**What the task requires:** Up to and including the line that contains "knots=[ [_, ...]", write out each line of the material from its first line, exactly.

**Exercise data:**

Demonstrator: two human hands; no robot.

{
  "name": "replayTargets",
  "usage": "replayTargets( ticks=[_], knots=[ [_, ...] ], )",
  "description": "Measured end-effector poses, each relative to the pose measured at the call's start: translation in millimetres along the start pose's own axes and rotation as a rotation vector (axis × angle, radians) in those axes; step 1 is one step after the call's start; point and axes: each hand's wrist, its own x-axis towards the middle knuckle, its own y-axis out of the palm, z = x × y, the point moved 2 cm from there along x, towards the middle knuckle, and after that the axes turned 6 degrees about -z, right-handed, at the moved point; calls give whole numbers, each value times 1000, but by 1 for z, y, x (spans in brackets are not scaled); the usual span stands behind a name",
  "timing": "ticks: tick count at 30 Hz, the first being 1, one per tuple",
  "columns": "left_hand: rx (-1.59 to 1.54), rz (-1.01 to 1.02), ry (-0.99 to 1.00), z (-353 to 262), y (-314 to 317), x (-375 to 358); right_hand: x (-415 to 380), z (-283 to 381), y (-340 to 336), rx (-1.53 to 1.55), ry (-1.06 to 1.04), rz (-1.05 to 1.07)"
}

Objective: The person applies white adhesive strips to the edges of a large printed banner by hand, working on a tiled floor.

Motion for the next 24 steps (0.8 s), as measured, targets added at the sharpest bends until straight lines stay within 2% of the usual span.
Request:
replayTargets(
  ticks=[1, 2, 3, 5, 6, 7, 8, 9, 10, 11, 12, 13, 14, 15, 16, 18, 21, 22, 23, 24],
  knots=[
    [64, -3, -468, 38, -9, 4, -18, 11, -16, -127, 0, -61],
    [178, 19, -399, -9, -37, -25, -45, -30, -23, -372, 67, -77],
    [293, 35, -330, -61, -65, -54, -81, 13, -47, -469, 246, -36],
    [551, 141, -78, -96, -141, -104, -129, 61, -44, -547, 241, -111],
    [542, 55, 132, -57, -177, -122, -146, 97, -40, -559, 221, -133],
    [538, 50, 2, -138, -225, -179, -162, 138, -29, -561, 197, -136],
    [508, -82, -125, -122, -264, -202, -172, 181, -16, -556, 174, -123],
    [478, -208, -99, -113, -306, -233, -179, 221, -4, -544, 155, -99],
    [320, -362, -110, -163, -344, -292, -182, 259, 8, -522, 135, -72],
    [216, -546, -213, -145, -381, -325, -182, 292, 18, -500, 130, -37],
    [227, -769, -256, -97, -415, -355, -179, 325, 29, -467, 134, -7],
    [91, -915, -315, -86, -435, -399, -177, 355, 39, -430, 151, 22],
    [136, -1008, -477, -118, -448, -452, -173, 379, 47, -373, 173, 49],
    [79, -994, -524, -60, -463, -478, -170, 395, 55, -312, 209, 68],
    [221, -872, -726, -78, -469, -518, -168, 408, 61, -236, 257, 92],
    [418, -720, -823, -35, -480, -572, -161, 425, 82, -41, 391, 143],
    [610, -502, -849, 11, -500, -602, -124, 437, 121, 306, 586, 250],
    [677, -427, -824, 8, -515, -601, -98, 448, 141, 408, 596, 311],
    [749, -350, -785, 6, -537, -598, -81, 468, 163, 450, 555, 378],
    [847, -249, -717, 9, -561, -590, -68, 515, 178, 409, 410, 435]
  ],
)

**Result for this exercise:**
Demonstrator: two human hands; no robot.

{
  "name": "replayTargets",
  "usage": "replayTargets( ticks=[_], knots=[ [_, ...] ], )",

No more output is required for the exercise.